A New Standard for Earthquake-Ready Buildings – Burbank Airport Builds New Emergency Operations Center
BURBANK, California (PRWEB) January 17, 2014 -- Of all the buildings in the Los Angeles Basin, the Regional Intermodal Transportation Center (RITC) now under construction at Bob Hope Airport in Burbank is one of the most engineered to withstand a massive earthquake such as the 6.7-magnitude quake that hit Northridge 20 years ago.
The Burbank Airport Authority set extraordinarily high goals for the seismic performance of the RITC in its secondary role as a key emergency-response facility. The building utilizes state-of-the-art seismic resilient technology designed to keep the building standing even after multiple earthquakes. “In the event of a major earthquake, the airport will be the center of emergency response for Southern California,” said Dan Feger, the airport’s executive director.
According to the Public Policy Institute of California, April 2006, the 1994 Northridge quake killed 57 people and was the most costly in U.S. history, resulting in approximately $40 billion in economic losses with 6,000 buildings and over 300,000 single-family homes damaged. With the anniversary approaching, area officials this week lamented that, 20 years later, building safety and standards still lag. Airport officials are counting on the $112 million RITC building, a multi-purpose transportation hub, to keep the airport running in the event of a disaster while also serving as a disaster command center for the California Emergency Management Agency (CALEMA) and Federal Emergency Management Agency (FEMA) when and if “The Big One” that Southern Californians routinely speak of strikes.

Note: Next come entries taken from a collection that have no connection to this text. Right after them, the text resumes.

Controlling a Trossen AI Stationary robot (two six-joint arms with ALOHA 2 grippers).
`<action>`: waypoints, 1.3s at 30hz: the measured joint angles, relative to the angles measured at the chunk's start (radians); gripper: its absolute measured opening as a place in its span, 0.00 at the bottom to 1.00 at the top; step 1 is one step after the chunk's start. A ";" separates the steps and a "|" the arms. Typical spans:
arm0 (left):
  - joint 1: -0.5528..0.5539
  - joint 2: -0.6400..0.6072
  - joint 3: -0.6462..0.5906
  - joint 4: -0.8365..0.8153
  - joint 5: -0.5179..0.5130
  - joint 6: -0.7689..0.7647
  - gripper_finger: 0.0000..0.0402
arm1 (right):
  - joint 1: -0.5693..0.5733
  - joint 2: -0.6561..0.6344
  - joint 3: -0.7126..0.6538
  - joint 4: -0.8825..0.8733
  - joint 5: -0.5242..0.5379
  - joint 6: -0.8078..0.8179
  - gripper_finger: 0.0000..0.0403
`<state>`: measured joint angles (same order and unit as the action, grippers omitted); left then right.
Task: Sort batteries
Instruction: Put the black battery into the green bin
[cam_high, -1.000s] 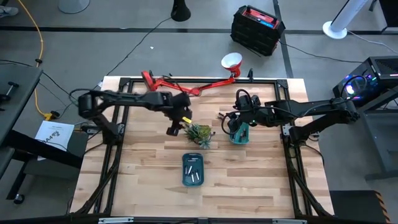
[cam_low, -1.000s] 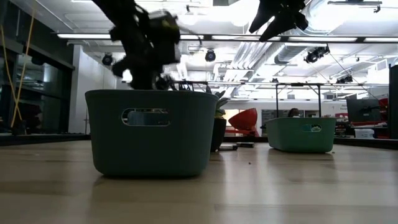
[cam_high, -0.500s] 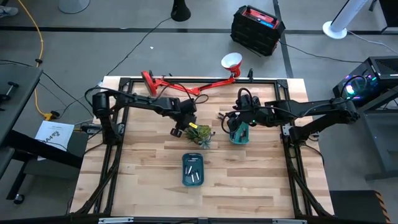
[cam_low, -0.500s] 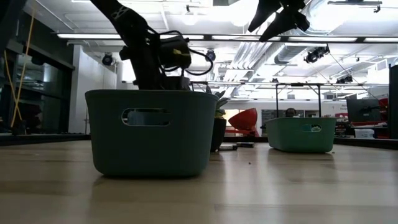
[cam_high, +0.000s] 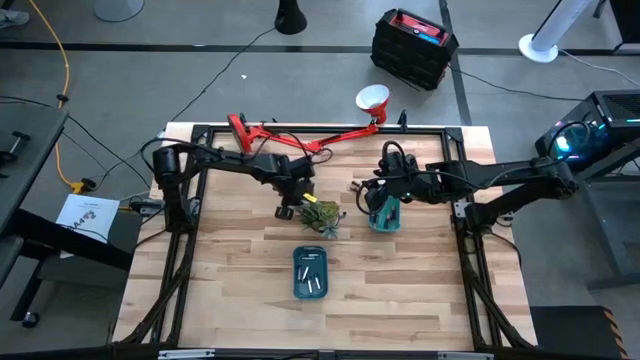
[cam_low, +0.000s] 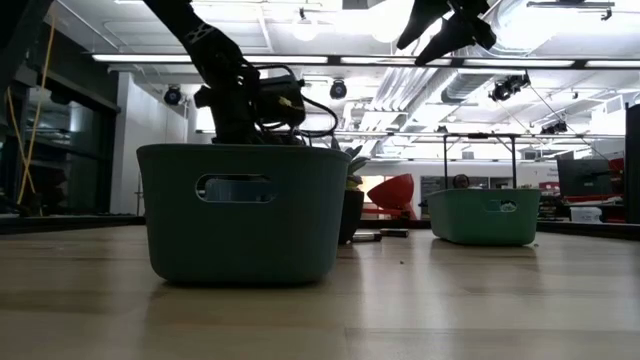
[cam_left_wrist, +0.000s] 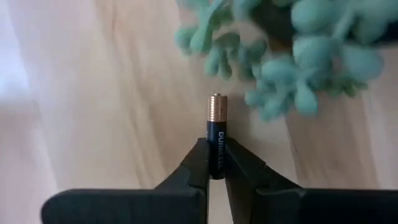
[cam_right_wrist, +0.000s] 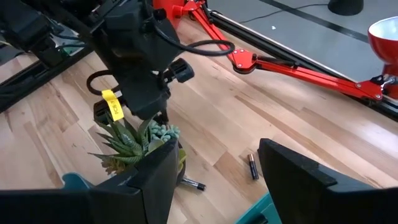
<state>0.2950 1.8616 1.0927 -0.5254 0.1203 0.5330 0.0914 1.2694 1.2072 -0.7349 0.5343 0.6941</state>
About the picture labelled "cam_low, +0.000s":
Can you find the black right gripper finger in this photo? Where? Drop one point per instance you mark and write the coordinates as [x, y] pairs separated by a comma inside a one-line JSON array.
[[425, 22], [450, 42]]

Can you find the teal plastic bin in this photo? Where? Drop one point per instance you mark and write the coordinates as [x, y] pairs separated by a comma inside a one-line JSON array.
[[470, 220], [240, 240]]

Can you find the potted succulent plant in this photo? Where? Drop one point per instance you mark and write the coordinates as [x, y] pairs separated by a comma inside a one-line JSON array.
[[352, 215]]

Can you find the silver battery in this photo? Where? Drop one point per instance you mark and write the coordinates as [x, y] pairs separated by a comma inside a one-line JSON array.
[[366, 237]]

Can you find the dark battery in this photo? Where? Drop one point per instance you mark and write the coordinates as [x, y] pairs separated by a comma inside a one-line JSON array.
[[394, 232]]

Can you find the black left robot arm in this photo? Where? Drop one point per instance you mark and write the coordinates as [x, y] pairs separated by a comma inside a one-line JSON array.
[[210, 45]]

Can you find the white round ceiling lamp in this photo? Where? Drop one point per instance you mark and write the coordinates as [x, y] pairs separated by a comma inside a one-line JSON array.
[[305, 29]]

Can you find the person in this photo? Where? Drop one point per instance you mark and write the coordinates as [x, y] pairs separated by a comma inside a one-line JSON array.
[[461, 181]]

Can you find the black monitor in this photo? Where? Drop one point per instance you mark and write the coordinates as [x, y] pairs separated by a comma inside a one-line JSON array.
[[585, 177]]

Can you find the white box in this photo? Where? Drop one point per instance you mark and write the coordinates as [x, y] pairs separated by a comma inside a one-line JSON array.
[[586, 214]]

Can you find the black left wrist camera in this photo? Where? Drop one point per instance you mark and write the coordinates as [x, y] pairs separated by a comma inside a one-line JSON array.
[[280, 102]]

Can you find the black overhead camera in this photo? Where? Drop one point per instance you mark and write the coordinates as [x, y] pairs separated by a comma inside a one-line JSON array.
[[552, 128], [505, 89]]

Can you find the black background table frame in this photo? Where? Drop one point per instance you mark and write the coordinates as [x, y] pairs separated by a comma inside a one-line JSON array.
[[480, 135]]

The facility’s design stands out for its commitment to seismic performance, said Dr. Kit Miyamoto, CEO of Miyamoto International, part of the engineering team. “This is why we exist,” Miyamoto said. “We want to make the world a better place; a safer place. We want to save lives. Our mission is so critical and the Burbank Airport is one of the great examples of it.”
Now under construction on Empire Avenue across from the Bob Hope Airport Train Station, airport officials expect to open the facility July 1. On an everyday basis, the three-level structure will be a transportation hub that will house a rental car facility, a bus transit station and an elevated moving walkway to ferry passengers to and from the airport terminal.
Miyamoto International used a “beyond code” approach to the transportation hub’s design rather than a “code-minimum” approach. The design incorporates more than 100 triple-pendulum bearing isolators that allow the structure to stay standing and remain operational, even after a very large earthquake and ensuing quakes and temblors. The YouTube video above shows how the isolators work.
Officials from FEMA, CALIMA, and the Los Angeles County Sheriff and City Fire departments toured the facility and understand its value as an emergency operations base. Its location is critical because, after an earthquake, airports are a lifeline for supplies, medical aid and volunteers.
“What I would say to someone who’s contemplating performance-based design” over just doing the bare minimum of what the building code requires, Feger said, is “‘Go for it.’ This is a project of the future.”